Requirement
Among the entries below, find all lines that include "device" and copy them.

(Saved data entries)
Start of Block

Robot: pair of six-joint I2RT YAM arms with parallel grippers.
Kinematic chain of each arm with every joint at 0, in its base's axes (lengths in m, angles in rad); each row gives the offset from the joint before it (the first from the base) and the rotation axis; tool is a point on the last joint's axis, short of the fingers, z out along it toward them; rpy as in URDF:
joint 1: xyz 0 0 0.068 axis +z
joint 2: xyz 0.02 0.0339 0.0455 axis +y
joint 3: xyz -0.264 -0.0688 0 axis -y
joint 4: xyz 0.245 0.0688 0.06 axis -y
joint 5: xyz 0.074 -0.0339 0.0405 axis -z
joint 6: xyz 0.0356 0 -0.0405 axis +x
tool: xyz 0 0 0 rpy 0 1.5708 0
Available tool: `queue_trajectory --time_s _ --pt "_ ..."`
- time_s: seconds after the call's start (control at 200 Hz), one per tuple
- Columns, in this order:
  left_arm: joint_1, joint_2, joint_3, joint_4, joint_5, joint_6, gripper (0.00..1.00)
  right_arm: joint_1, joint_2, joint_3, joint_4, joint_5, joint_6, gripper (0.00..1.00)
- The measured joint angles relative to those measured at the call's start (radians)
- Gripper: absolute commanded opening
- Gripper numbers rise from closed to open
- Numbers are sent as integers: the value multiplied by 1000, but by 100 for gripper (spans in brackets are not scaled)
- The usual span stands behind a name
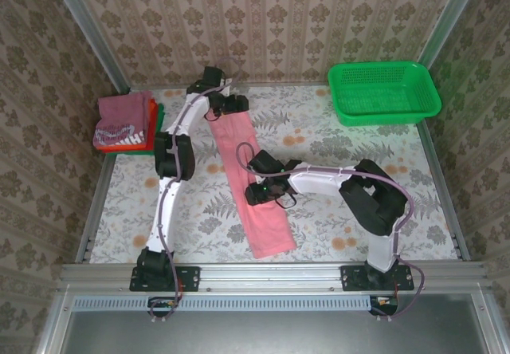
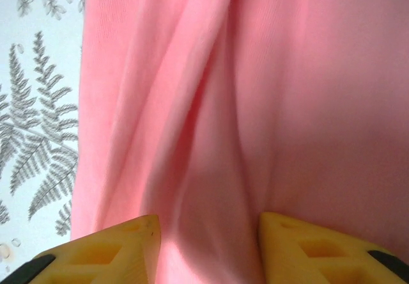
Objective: Fold and stack the t-shirts
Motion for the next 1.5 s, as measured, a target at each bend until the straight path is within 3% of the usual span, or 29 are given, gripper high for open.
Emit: queue_trajectory --time_s 0.125,0.225,0.425,0.675,0.845,1.04,1.215,1.5 --pt "1 -13 -22 21 25 -10 94 -9 -22 -2 -22 -15 -13 57" --pt "1 -89 -140 58 29 -19 100 -45 -90 -20 -3 -27 -12 66" --pt "13 -383 -496 167 -29 -29 100 -215 -157 2 121 -32 16 66" --pt "37 -941 -1088 479 -152 -69 100 -342 122 341 121 -50 52 49" --pt "-29 -1174 -1447 589 -245 -89 100 -349 367 623 93 -110 77 45" --pt "-129 -1319 -1723 612 -317 -123 100 -321 599 924 0 -172 91 45" --pt "-147 -1365 -1803 636 -331 -142 100 -305 809 1259 -181 -181 95 41" --pt "-160 -1268 -1783 731 -253 -168 100 -378 846 1344 -315 -206 152 36"
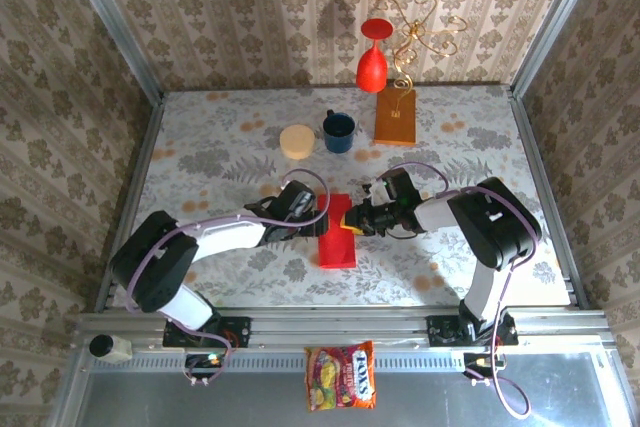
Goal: Fold a paper plane with a square sheet of paper (pick it up from the middle)
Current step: First fold the square sheet of paper in half at the center of the table.
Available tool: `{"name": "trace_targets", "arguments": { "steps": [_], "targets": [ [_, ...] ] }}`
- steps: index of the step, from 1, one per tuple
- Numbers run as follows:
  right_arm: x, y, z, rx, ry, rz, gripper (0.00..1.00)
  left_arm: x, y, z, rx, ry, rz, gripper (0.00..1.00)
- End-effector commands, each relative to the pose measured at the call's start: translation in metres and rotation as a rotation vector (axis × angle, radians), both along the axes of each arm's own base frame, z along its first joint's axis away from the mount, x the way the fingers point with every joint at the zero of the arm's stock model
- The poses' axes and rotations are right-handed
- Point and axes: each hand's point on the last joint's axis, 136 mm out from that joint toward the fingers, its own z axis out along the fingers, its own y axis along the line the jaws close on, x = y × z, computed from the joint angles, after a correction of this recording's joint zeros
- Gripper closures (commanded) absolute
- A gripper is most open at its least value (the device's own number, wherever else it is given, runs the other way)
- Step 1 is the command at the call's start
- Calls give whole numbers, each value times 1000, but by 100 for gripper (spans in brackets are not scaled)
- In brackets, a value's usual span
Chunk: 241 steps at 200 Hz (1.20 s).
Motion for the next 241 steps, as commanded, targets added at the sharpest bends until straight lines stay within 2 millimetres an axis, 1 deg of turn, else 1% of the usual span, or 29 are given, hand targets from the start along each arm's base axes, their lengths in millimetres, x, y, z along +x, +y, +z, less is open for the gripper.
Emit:
{"name": "trace_targets", "arguments": {
  "steps": [1, 17, 23, 42, 54, 77, 87, 111, 143, 167, 194, 241],
  "targets": [
    [-2, -4, -4, -26, 4, 1, 78, -3, -1, -5, 52, 8, -32, 21],
    [-1, -6, 0, -30, -8, 2, 73, -4, -1, -8, 64, 10, -35, 21],
    [0, -6, 3, -32, -13, 2, 70, -5, -1, -9, 67, 11, -36, 22],
    [3, -12, 10, -53, -36, -6, 65, -5, -1, -12, 74, 13, -36, 22],
    [8, -21, 14, -77, -53, -33, 62, -6, -2, -12, 76, 13, -36, 22],
    [15, -37, 21, -130, -87, -77, 61, -7, -3, -13, 78, 14, -37, 22],
    [15, -40, 23, -153, -97, -77, 61, -7, -4, -12, 78, 11, -37, 22],
    [15, -41, 26, -186, -110, -59, 63, -7, -6, -10, 79, 5, -34, 22],
    [12, -36, 26, -229, -131, -23, 71, -7, -8, -9, 85, 5, -37, 22],
    [14, -34, 27, -254, -152, -18, 75, -6, -6, -11, 102, 8, -23, 22],
    [17, -35, 29, -282, -170, -18, 78, -6, -4, -12, 109, 10, -9, 22],
    [16, -36, 28, -345, -199, 15, 81, -7, -2, -14, 115, 12, -10, 22]
  ]
}}
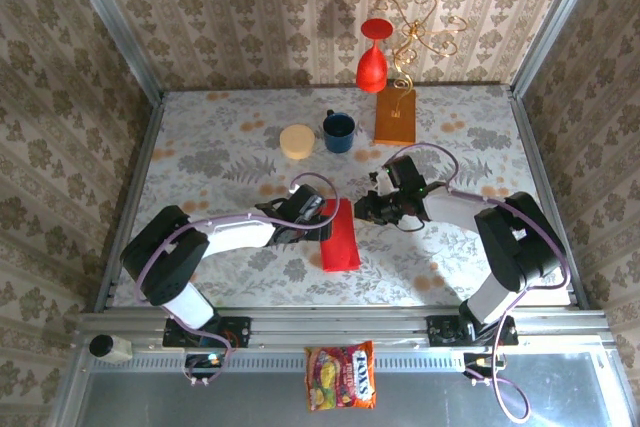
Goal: Fold a paper plane with a square sheet of paper (pick it up from the middle)
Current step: First fold the square sheet of paper in half at the center of the table, then hold the square sheet of paper at the center of the table.
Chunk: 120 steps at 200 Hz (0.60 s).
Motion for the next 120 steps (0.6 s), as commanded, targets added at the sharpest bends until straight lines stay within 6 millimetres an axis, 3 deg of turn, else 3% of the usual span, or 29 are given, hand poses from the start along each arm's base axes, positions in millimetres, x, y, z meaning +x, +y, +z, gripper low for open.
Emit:
{"name": "trace_targets", "arguments": {
  "steps": [1, 120],
  "targets": [
    [0, -1, 6, -56, -38, 28, 81, -2, 3, -3, 30, 9, 10, 22],
    [-2, 5, 1, -85, -43, 49, 83, -5, -4, -5, 25, 6, -56, 21]
  ]
}}
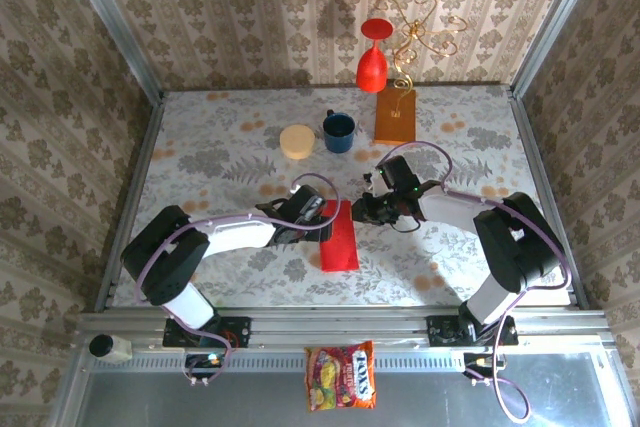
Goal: Fold a paper plane with a square sheet of paper (pick it up from the middle)
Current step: Hold the square sheet of paper at the center of the table.
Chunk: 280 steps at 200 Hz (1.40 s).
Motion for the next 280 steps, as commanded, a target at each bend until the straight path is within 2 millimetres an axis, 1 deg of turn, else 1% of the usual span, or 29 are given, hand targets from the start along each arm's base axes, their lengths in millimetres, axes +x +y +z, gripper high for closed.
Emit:
{"name": "trace_targets", "arguments": {
  "steps": [1, 19, 48, 86, 97, 109, 124, 149, 175, 197, 235, 280],
  "targets": [
    [2, -2, 1, -30, -13, 6, 83, -3, -3, -5, 15, 12, -29, 21],
    [5, -7, 2, -51, -30, -21, 84, -3, -3, -6, 14, 14, -27, 21],
    [13, -24, 9, -120, -84, -108, 84, -3, -4, -7, 12, 16, -26, 21],
    [20, -45, 16, -198, -128, -202, 85, -4, -5, -8, 10, 19, -30, 22],
    [21, -48, 19, -194, -136, -219, 85, -4, -5, -8, 9, 19, -32, 22],
    [21, -44, 21, -172, -138, -208, 86, -5, -5, -9, 10, 21, -34, 22],
    [18, -32, 21, -121, -114, -162, 85, -5, -4, -10, 14, 20, -36, 22],
    [11, -11, 19, -46, -75, -79, 85, -5, -4, -11, 17, 21, -40, 22],
    [3, 2, 10, -32, -42, -17, 85, -6, -4, -11, 17, 20, -48, 22],
    [-2, 6, 4, -37, -27, 7, 85, -6, -4, -11, 20, 21, -50, 22],
    [-8, 15, 0, -39, -19, 40, 85, -7, -3, -14, 26, 25, -51, 22],
    [-16, 23, -11, -54, 3, 68, 86, -6, -4, -16, 29, 28, -47, 21]
  ]
}}
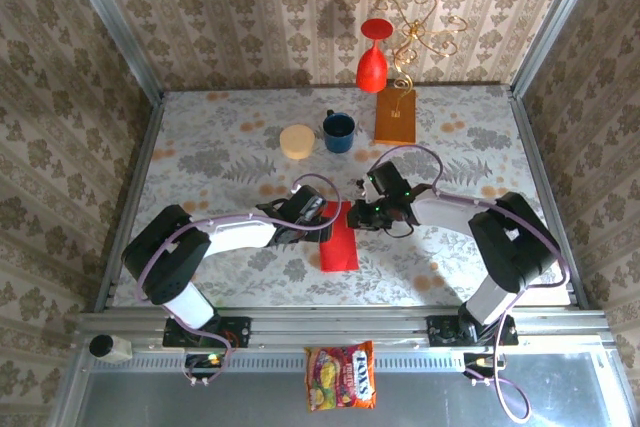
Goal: Fold a paper plane with a square sheet of paper (pick it up from the middle)
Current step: Hold the square sheet of paper at the center of the table.
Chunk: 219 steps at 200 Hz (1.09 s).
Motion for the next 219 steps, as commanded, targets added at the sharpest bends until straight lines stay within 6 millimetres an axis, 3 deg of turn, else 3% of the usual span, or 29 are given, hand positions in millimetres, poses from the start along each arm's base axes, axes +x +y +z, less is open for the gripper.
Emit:
{"name": "trace_targets", "arguments": {
  "steps": [1, 159, 219],
  "targets": [
    [-2, 9, 0, 12, 3, 35, 86, -5, -4, -13, 14, 32, -28, 21],
    [-16, -2, -37, -56, 76, 17, 88, -5, -6, -15, 15, 37, -33, 22],
    [-21, -14, -51, -100, 97, -15, 90, 1, -12, 8, -38, 11, -29, 21]
  ]
}}
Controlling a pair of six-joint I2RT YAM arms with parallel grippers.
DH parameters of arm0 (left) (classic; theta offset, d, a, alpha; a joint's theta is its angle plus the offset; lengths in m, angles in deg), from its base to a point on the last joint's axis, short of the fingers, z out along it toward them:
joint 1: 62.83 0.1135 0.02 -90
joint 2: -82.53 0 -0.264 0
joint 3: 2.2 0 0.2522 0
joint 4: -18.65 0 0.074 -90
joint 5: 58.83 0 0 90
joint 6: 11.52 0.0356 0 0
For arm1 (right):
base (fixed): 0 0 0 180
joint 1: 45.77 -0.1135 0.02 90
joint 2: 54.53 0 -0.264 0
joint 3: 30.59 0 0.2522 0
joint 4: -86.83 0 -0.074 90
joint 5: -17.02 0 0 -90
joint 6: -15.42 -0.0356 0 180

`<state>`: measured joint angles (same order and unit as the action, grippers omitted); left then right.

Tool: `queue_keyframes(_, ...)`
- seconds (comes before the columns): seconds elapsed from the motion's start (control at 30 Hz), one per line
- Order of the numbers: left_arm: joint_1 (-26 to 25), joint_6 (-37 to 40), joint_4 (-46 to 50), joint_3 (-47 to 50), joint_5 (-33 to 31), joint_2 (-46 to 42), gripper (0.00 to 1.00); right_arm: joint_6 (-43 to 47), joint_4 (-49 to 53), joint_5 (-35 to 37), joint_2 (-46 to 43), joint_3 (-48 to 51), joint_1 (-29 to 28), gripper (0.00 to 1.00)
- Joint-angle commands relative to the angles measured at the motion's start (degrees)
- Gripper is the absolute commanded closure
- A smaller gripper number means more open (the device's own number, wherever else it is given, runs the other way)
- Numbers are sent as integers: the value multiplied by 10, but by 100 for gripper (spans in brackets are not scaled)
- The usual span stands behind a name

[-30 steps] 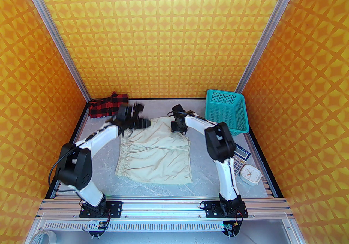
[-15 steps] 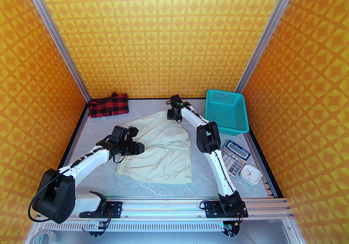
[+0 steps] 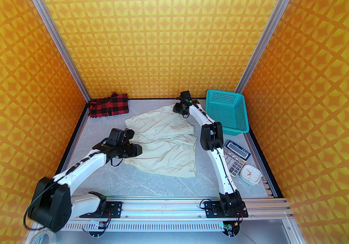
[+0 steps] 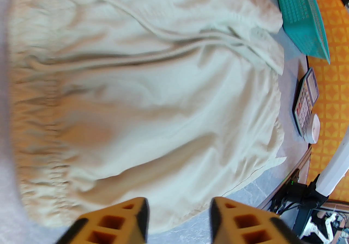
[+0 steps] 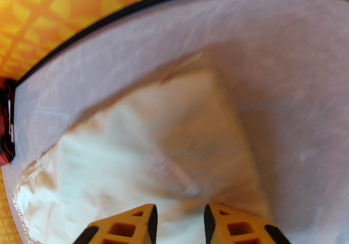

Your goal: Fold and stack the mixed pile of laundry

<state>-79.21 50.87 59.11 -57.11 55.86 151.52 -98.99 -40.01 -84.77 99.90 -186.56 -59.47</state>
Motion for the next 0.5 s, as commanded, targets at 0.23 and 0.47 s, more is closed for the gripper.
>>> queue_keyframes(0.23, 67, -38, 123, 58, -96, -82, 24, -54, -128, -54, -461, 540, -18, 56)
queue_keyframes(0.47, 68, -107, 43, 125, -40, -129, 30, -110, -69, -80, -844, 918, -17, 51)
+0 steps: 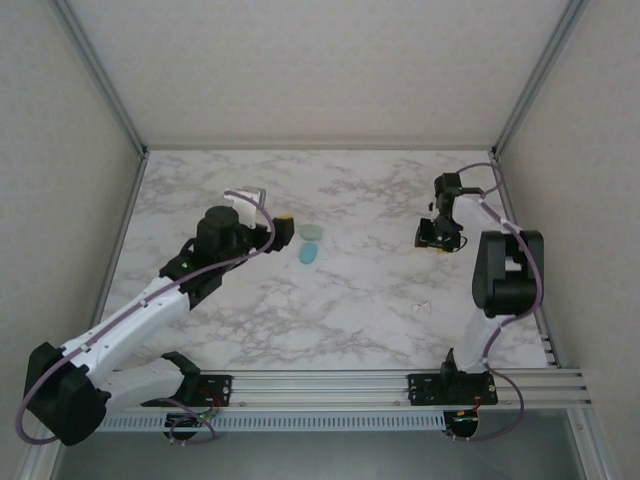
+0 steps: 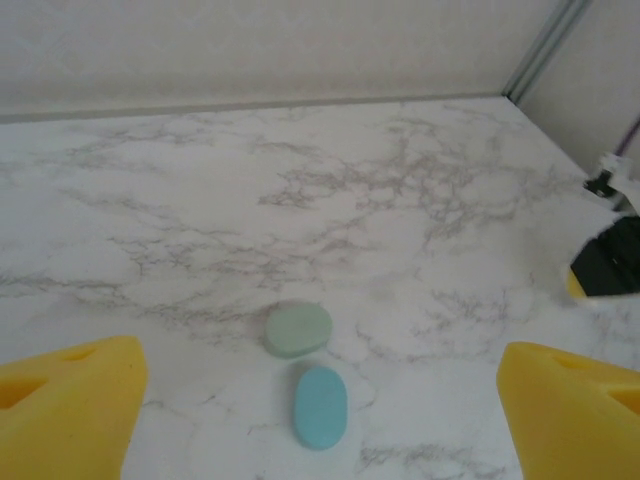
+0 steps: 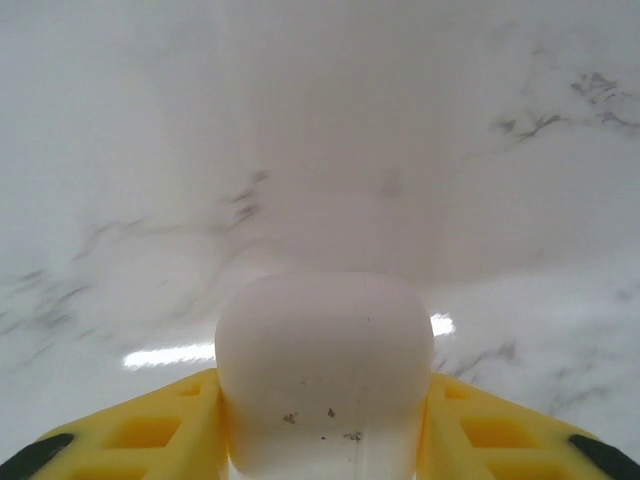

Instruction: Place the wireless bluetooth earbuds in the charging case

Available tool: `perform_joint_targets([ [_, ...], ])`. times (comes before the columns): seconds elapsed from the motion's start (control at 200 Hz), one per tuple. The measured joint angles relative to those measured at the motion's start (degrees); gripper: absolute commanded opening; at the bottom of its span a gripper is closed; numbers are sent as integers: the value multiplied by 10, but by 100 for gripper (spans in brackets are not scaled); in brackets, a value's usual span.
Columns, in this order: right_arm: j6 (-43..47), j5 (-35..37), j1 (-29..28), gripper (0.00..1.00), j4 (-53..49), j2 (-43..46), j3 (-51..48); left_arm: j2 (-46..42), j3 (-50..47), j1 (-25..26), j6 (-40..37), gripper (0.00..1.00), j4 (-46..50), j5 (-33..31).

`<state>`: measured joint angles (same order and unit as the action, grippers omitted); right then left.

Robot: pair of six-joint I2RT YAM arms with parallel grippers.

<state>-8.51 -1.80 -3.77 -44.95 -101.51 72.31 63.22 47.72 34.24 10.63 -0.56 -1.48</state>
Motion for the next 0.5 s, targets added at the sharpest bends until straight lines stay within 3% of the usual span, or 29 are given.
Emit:
perform_joint_targets([
  [0.26, 6, -55, -76, 40, 61, 235, -31, 37, 63, -7, 62, 95, 18, 10],
  [0.501, 95, -57, -181, 39, 98, 334, -46, 41, 96, -11, 81, 90, 30, 61],
])
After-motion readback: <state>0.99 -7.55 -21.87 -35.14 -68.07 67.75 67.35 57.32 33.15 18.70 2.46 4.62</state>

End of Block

Exercise answer
- A gripper is most open at its least value (the device's own number, wherever else it is given, runs the other way)
- A smaller gripper number means more open (the device's own number, wherever else it is given, runs the other way)

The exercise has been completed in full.